Physicians Board Seeks To Broaden Medical Marijuana
HARTFORD, CT — The state Board of Physicians last week recommended adding two debilitating conditions to Connecticut’s growing medical marijuana program, and also re-categorizing two others.
The board Friday unanimously voted to add “intractable headache syndromes” and “neuropathic facial pain” to the list of new conditions pending approval by the legislature. It removed migraine headaches and Trigeminal neuralgia, which had been approved in June because they both have symptoms that fall under the broader term of “intractable headache syndromes.”
Currently, the program provides medical marijuana for adult patients with 22 debilitating conditions and for six different conditions for those 18 and younger.
There are now more than 19,000 medical marijuana patients in the state and over 700 participating physicians.
Individual medical marijuana dispensaries are located in Hartford, Branford, Waterbury, Bethel, South Windsor, Uncasville, Bristol, and there are two in Milford.
The two new conditions added are only for those who are 18 years of age or older.
The board voted after hearing compelling testimony from 19-year-old Taylor Dudek, of Lisbon, who has hydrocephalus.
Hydrocephalus is the buildup of too much cerebrospinal fluid in the brain. Symptoms are headaches, vomiting and nausea, blurry vision, loss of balance, bladder control, and problems thinking with memory. It would fall under the category of intractable headache syndromes.
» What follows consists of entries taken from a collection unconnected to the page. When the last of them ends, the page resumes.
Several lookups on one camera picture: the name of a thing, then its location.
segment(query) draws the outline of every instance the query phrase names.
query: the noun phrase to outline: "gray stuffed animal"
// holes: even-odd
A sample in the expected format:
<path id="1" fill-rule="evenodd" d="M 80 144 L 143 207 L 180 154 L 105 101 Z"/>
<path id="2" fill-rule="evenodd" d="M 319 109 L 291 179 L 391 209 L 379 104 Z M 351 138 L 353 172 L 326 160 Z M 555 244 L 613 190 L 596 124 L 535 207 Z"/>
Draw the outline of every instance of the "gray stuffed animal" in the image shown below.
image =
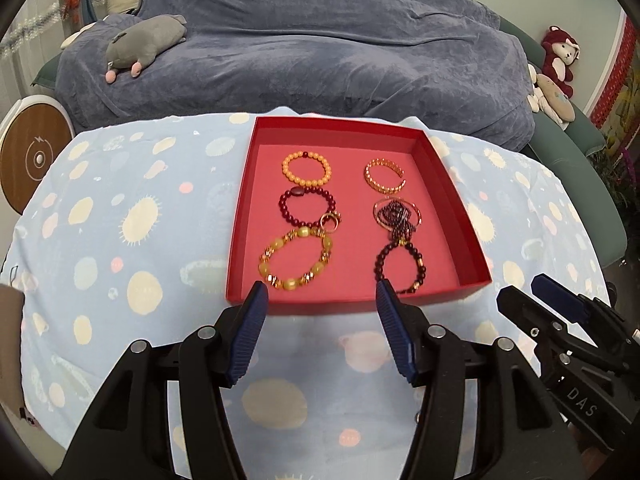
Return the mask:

“I don’t remember a day without pain,” Dukek told the doctors on the medical marijuana board. She said she has had “hundreds of doctor appointments and used countless medications, yoga, and massage” among other treatments to try to find relief.
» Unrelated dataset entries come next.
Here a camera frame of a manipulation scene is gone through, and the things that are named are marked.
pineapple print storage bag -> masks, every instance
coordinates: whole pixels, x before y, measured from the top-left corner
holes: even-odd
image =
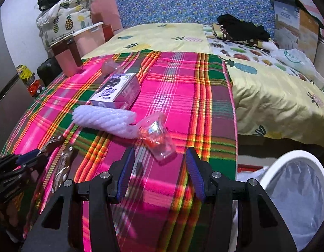
[[[46,50],[67,35],[93,25],[90,11],[92,2],[93,0],[60,0],[38,16],[36,24]]]

pineapple print bedding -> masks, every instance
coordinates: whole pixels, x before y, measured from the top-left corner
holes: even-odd
[[[93,0],[61,0],[42,12],[36,24],[46,50],[58,40],[93,25],[90,6]]]
[[[324,147],[322,91],[263,50],[217,41],[200,24],[144,24],[116,34],[84,58],[142,49],[218,53],[233,81],[239,134]]]

white and purple box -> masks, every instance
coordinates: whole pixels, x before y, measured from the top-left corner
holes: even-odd
[[[90,100],[94,106],[128,110],[140,91],[135,73],[114,74]]]

clear plastic packaging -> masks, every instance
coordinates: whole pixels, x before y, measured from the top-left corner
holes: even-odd
[[[139,137],[158,161],[166,159],[176,151],[175,144],[164,126],[165,121],[163,113],[154,113],[136,125]]]
[[[123,67],[114,62],[112,58],[109,58],[103,63],[101,73],[103,75],[121,74],[123,73]]]

trash bag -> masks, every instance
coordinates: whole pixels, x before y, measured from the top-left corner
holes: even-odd
[[[294,161],[283,166],[266,192],[285,221],[297,250],[302,250],[323,222],[323,194],[315,171]]]
None have worked, she said.
She asked the doctors to approve the condition, believing it may help her manage her “chronic, uncontrollable pain.”
Panel member Dr. Mitchell Prywes, medical director for pain rehabilitation at Danbury Hospital, said the conditions being added were important steps for the growing medical marijuana program.
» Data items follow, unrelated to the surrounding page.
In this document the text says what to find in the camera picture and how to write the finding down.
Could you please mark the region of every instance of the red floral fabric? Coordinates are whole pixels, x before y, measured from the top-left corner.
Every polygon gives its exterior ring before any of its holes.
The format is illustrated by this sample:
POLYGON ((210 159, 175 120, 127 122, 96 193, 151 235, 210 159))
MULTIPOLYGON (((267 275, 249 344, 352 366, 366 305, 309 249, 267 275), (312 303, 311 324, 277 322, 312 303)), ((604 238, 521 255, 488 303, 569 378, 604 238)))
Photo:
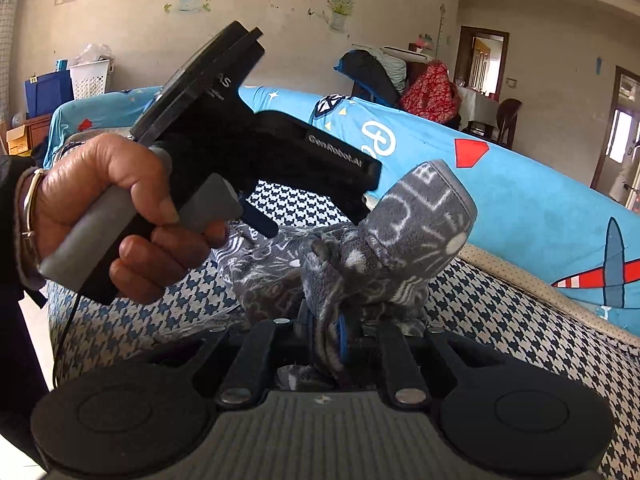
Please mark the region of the red floral fabric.
POLYGON ((447 66, 441 61, 433 61, 402 96, 400 104, 405 112, 444 124, 458 113, 455 92, 449 82, 447 66))

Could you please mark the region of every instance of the white floor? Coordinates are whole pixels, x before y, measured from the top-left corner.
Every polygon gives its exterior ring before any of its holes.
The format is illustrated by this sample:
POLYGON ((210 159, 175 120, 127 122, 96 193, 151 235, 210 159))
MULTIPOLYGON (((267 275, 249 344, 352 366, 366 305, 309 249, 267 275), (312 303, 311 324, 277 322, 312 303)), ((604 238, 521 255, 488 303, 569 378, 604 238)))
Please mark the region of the white floor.
MULTIPOLYGON (((29 328, 29 334, 40 361, 44 378, 51 389, 51 374, 53 371, 53 352, 49 340, 49 322, 47 320, 47 307, 42 310, 26 297, 20 302, 24 319, 29 328)), ((0 480, 36 480, 44 474, 44 471, 18 451, 0 436, 0 480)))

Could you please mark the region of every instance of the gold bracelet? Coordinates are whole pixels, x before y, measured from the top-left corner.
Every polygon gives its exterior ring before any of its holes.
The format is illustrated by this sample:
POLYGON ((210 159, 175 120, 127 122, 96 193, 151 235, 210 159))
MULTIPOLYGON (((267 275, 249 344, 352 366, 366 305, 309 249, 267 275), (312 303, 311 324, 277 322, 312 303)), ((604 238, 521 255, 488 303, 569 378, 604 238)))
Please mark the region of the gold bracelet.
POLYGON ((46 174, 47 170, 37 169, 36 171, 34 171, 33 178, 31 179, 31 183, 29 184, 29 190, 27 191, 27 196, 24 197, 24 206, 22 209, 23 218, 25 219, 26 224, 26 231, 22 233, 22 239, 24 240, 27 249, 31 253, 36 267, 40 265, 40 257, 38 256, 38 249, 36 248, 36 233, 33 230, 32 215, 33 207, 35 204, 36 191, 46 174))

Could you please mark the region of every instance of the black jacket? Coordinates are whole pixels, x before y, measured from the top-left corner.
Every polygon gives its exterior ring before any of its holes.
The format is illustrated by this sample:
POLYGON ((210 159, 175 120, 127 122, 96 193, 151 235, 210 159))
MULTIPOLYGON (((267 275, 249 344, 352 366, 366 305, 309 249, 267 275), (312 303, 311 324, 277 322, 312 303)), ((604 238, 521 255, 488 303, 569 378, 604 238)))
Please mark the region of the black jacket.
POLYGON ((0 155, 0 434, 42 464, 29 419, 48 389, 18 304, 24 291, 14 250, 15 187, 32 166, 29 157, 0 155))

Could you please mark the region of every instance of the plastic basket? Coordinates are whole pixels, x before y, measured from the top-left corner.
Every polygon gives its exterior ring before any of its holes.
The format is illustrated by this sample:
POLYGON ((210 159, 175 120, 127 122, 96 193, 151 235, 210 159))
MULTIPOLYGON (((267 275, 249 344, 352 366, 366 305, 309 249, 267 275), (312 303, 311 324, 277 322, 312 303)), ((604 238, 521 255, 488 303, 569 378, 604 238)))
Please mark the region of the plastic basket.
POLYGON ((69 67, 74 98, 84 99, 108 91, 113 73, 113 59, 69 67))
“We are not talking about run of the mill headaches,” Prywes said, stating that those who would be getting medical marijuana “have not been responsive to traditional types of treatment.”
“These are patients that are truly suffering,” Prywes said.
The conditions will still need to be approved by the Attorney General and the legislature’s Regulations Review Committee.
While the medical cannabis program is alive and well in Connecticut, efforts to legalize recreational use have so far fizzled in the General Assembly.
Several bills proposed to legalize recreational marijuana never made it out of committee, though proponents still hold out hope that its revenue raising potential may make it into whatever final budget bill eventually makes its way to Gov. Dannel P. Malloy’s desk.